ASSIGNMENT:
Before writing anything, find the line that contains "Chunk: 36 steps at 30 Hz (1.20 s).", then retype the entries below exactly from their first line through that one, without pictures.

PROVIDED DATA:
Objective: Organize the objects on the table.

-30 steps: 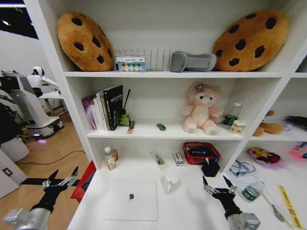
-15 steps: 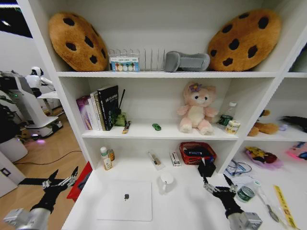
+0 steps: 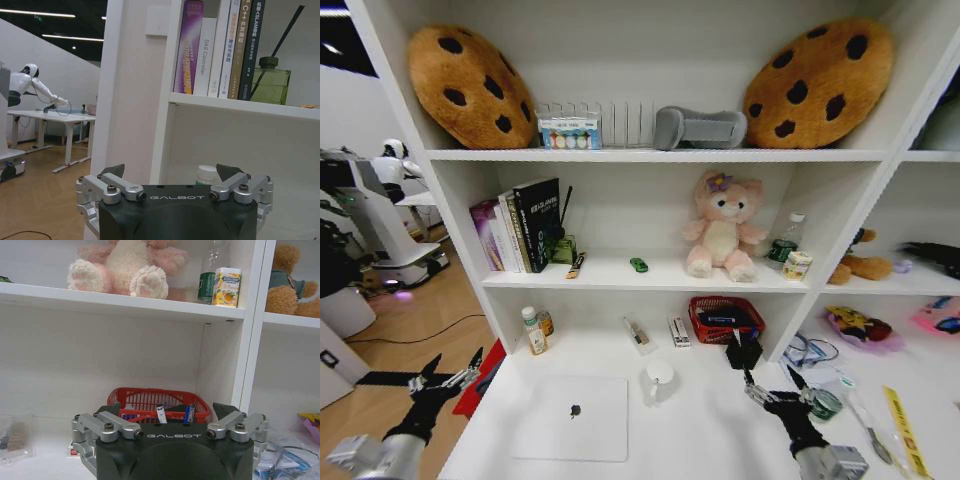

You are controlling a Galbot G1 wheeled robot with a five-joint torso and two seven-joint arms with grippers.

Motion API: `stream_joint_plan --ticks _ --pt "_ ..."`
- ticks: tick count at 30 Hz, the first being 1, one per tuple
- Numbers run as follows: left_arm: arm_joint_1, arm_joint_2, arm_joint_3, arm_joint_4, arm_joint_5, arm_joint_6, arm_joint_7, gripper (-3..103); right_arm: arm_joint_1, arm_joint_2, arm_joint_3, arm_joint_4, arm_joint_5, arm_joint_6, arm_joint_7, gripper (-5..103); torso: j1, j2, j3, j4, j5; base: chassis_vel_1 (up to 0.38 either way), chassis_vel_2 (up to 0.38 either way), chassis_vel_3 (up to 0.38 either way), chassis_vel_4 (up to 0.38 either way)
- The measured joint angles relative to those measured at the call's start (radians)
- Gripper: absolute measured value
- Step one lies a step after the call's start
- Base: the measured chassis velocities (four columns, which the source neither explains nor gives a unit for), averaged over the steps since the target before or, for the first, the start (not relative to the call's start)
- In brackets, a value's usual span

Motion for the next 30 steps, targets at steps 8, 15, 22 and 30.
stream_joint_plan --ticks 8,15,22,30 --pt "0.0 0.0 0.0 0.0 0.0 0.0 0.0 100 -0.011 0.001 0.005 0.006 0.0 0.002 0.0 100 0.0 0.0 0.0 0.0 -0.0001 -0.054 -0.064 0.065 0.059" --pt "0.0 0.0 0.0 0.0 0.0 0.0 0.0 100 -0.012 0.001 0.008 0.004 -0.002 0.004 0.0 100 0.0 0.0 0.0 0.0 0.0 -0.112 -0.122 0.092 0.103" --pt "0.0 0.0 0.0 0.0 0.0 0.0 0.0 100 -0.009 0.002 0.001 -0.001 -0.008 0.006 0.0 100 0.0 0.0 0.0 0.0002 0.0003 -0.11 -0.156 0.124 0.163" --pt "0.0 0.0 0.0 0.0 0.0 0.0 0.0 100 -0.007 0.005 -0.007 0.001 -0.013 0.006 0.002 100 0.0 0.0 0.0 0.0 0.0 -0.088 -0.15 0.097 0.142"
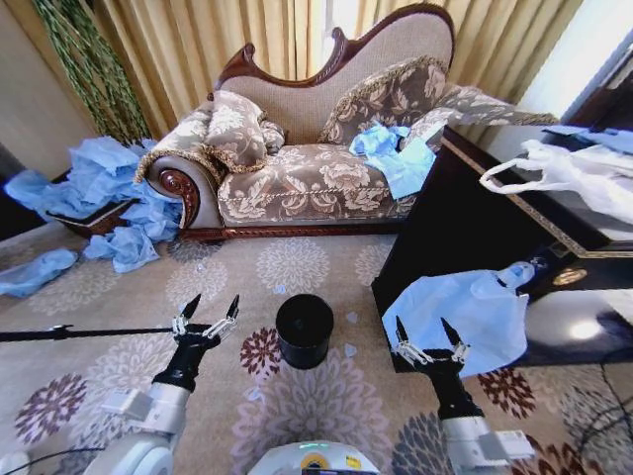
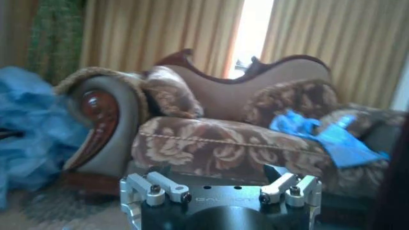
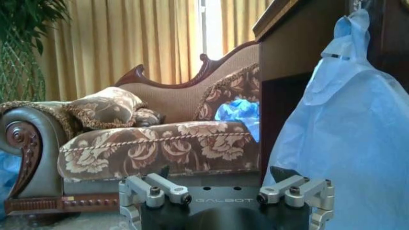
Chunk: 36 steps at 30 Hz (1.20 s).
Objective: Place a garbage bag over the trash bin.
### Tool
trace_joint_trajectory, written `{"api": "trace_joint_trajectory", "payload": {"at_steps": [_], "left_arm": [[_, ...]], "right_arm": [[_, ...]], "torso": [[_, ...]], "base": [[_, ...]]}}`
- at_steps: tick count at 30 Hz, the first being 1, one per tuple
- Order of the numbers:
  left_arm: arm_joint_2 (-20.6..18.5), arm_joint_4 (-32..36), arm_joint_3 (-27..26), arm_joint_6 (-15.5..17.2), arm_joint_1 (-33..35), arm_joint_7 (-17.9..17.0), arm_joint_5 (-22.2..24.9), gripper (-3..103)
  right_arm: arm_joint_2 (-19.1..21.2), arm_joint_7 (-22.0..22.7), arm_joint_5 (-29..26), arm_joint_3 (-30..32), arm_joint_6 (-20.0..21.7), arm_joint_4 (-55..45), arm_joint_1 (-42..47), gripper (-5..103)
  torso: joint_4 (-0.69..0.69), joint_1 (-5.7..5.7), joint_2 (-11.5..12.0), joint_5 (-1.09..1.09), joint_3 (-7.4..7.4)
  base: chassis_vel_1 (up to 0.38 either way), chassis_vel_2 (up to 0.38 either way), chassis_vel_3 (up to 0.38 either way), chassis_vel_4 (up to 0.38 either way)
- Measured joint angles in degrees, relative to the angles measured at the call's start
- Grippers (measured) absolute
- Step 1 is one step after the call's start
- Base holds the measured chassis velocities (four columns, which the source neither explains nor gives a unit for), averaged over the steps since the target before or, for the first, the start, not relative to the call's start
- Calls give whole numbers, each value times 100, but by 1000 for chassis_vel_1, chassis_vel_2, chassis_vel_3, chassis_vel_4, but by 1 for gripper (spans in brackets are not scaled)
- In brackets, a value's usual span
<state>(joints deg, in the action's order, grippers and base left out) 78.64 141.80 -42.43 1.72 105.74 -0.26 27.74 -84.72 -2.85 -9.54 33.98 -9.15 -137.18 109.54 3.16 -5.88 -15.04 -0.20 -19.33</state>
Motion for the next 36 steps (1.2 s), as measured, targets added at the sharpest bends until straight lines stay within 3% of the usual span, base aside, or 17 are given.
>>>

WRITTEN SOLUTION:
Objective: Organize the objects on the table.

-30 steps: 
-15 steps: 
+0 steps: 

You are controlling a Galbot G1 wheeled robot with a five-joint torso and two seven-joint arms with grippers.

Motion API: `stream_joint_plan --ticks _ --pt "_ ..."`
- ticks: tick count at 30 Hz, the first being 1, one per tuple
- Numbers run as follows: left_arm: arm_joint_1, arm_joint_2, arm_joint_3, arm_joint_4, arm_joint_5, arm_joint_6, arm_joint_7, gripper (-3..103); right_arm: arm_joint_1, arm_joint_2, arm_joint_3, arm_joint_4, arm_joint_5, arm_joint_6, arm_joint_7, gripper (-5..103); torso: j1, j2, j3, j4, j5; base: chassis_vel_1 (up to 0.38 either way), chassis_vel_2 (up to 0.38 either way), chassis_vel_3 (up to 0.38 either way), chassis_vel_4 (up to 0.38 either way)
- The measured joint angles relative to those measured at the call's start (radians)
- Gripper: absolute measured value
- Step one lies a step after the call's start
- Base: the measured chassis velocities (four columns, which the source neither explains nor gives a unit for), averaged over the steps since the target before or, for the first, the start (not relative to the call's start)
- In brackets, a value's usual span

Motion for the next 30 steps, targets at steps 8, 15, 22 and 30.
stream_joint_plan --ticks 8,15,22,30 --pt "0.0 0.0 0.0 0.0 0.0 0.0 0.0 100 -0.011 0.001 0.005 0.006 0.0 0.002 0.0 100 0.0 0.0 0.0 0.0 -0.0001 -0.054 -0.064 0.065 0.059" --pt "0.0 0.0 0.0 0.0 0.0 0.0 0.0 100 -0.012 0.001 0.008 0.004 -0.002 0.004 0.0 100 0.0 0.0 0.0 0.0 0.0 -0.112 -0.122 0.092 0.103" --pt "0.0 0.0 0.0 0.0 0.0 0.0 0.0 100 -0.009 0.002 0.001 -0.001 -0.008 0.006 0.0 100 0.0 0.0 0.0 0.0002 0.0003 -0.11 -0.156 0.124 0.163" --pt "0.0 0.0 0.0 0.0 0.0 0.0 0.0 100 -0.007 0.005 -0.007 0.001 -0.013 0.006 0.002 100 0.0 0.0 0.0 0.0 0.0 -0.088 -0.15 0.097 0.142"
Chunk: 36 steps at 30 Hz (1.20 s).

The exercise was answered in full.